La police refuse de frapper

Ces manifestations ont repris de la vigueur depuis vendredi dernier. Elles ont lieu devant le ministère de la Défense – dans un complexe où se trouve aussi la résidence du chef de l’Etat – alors que des membres de l’opposition demandaient à l’armée de négocier le départ d’El Bechir.

Mardi, le porte-parole de la police soudanaise avait déclaré: « Nous demandons à Dieu (…) d’unir le peuple soudanais (…) pour un accord qui soutiendrait un transfert pacifique du pouvoir ». Et la police a indiqué à ses troupes de ne pas « intervenir » contre la foule réclamant le départ du président El Bechir. Des attaques de protestataires, au sein de la foule, par des agents de services de renseignement, fidèles à El Bechir, ont toutefois produit des heurts, qui ont fait onze morts, dont six militaires qui tentaient apparemment de contrarier les manœuvres des agents du service de renseignement.

Un coup à l’algérienne?

Mais alors que la foule en liesse, au cri de “nous avons gagné, il est tombé!”, espérait jeudi matin une nouvelle révolution populaire, l’armée soudanaise semble s’être inspirée de la crise algérienne pour reprendre le pouvoir en main.

En début de matinée, des militaires ont fait une descente dans les bureaux, à Khartoum, du Mouvement islamique, groupe proche du président El Béchir au sein de son parti, le National Congress Party (NCP). Tandis que les organisateurs des protestations anti-El Bechir invitaient la foule à se rendre en masse devant le ministère de la Défense, la télévision d’Etat et la radio diffusaient de la musique patriotique – comme il est d’usage lors des coups d’Etat militaires – et des véhicules de l’armée prenaient position autour du palais présidentiel et de la télévision d’Etat.

Elections “dans deux ans”

C’est par ce média que le ministre de la Défense, Awad Ahmed Ibn Auf, a annoncé à la mi-journée la destitution et l’arrestation du Président. Certains de ses proches au sein du NCP auraient subi le même sort.

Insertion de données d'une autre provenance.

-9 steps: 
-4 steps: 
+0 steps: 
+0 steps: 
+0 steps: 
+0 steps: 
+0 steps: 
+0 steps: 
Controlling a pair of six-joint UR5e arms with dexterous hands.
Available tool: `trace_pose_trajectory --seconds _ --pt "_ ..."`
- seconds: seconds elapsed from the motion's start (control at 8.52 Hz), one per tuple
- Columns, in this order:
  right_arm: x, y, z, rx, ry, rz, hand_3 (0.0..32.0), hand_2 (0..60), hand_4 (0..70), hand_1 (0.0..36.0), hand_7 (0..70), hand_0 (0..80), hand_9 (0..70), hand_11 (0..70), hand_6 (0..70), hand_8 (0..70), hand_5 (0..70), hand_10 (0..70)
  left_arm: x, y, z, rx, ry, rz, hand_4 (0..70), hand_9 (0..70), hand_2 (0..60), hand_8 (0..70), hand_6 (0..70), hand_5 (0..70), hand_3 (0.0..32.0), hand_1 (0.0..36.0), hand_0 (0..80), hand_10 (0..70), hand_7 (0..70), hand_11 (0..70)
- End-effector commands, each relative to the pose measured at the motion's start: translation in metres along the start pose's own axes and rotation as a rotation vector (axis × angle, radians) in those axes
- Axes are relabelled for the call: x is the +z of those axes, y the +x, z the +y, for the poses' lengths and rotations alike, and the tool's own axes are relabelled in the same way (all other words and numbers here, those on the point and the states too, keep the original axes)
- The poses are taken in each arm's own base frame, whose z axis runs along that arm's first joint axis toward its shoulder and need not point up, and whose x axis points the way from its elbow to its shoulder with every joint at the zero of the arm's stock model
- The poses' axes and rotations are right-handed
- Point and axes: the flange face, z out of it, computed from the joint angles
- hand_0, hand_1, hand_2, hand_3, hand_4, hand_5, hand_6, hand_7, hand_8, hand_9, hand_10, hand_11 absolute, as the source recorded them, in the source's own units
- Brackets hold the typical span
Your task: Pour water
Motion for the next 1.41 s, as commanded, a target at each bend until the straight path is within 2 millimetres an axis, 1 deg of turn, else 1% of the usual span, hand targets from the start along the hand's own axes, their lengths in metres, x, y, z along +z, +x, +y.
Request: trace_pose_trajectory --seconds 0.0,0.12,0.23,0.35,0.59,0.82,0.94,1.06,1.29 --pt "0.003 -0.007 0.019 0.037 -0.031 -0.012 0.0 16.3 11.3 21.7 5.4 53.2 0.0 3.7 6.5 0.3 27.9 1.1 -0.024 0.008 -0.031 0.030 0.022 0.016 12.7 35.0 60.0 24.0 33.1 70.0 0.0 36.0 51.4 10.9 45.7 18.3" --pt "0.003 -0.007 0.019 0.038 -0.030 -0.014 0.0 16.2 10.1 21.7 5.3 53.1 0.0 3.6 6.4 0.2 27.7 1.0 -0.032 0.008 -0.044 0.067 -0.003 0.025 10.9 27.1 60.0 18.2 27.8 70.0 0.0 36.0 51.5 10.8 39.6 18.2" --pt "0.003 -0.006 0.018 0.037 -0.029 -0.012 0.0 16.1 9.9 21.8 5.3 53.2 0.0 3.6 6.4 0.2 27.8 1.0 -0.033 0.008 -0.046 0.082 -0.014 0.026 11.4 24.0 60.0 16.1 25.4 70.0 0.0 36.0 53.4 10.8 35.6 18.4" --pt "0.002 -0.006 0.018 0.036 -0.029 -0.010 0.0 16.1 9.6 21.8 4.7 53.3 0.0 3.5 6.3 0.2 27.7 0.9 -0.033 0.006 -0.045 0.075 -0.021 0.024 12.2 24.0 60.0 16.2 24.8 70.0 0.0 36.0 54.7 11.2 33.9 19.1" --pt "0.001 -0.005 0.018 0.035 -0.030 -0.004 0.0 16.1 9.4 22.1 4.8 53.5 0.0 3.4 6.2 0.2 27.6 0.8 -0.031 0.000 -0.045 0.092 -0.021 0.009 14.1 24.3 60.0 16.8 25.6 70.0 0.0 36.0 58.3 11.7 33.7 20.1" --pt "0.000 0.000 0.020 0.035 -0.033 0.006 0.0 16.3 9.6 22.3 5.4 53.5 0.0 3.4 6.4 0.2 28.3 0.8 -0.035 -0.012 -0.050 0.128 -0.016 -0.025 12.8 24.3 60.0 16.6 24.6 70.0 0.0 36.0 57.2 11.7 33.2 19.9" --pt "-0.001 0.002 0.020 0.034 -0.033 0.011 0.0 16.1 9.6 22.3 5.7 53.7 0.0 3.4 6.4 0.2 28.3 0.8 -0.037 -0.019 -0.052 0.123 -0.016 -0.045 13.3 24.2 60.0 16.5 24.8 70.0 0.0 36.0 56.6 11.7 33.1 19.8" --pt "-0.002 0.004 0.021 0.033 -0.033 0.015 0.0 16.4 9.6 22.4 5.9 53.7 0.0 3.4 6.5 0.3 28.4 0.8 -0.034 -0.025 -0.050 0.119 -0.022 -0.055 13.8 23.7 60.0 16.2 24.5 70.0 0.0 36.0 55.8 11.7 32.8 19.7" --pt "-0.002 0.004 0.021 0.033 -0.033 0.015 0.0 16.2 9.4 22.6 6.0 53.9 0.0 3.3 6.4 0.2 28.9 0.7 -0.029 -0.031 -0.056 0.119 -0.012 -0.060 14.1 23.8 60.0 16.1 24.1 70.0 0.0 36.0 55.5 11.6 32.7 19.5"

Le général Ibn Auf a ajouté que le “régime” était remplacé, pour “deux ans”, par un “Conseil militaire de transition” et « une représentation du peuple ». Des élections « libres et honnêtes » seront organisées au bout de cette transition.  Il a ajouté que les prisonniers politiques seraient libérés mais que l’état d’urgence était déclaré pour trois mois, avec un couvre-feu nocturne pour un mois au moins – ce qui empêchera la poursuite des protestations de nuit devant le ministère de la Défense, alors que les organisateurs de celles-ci ont appelé les Soudanais à les poursuivre. La Constitution de 2005 est suspendue, le conseil des ministres et l’Assemblée nationale dissous tandis que les frontières sont fermées jusqu’à nouvel ordre et l’espace aérien pour 24h.

Le ministre de la Défense a critiqué “la mauvaise gestion, la corruption et l’absence de justice” du régime El Bechir. Ce dernier est réclamé par la Cour pénale internationale pour génocide au Darfour, crimes de guerre et crimes contre l’humanité.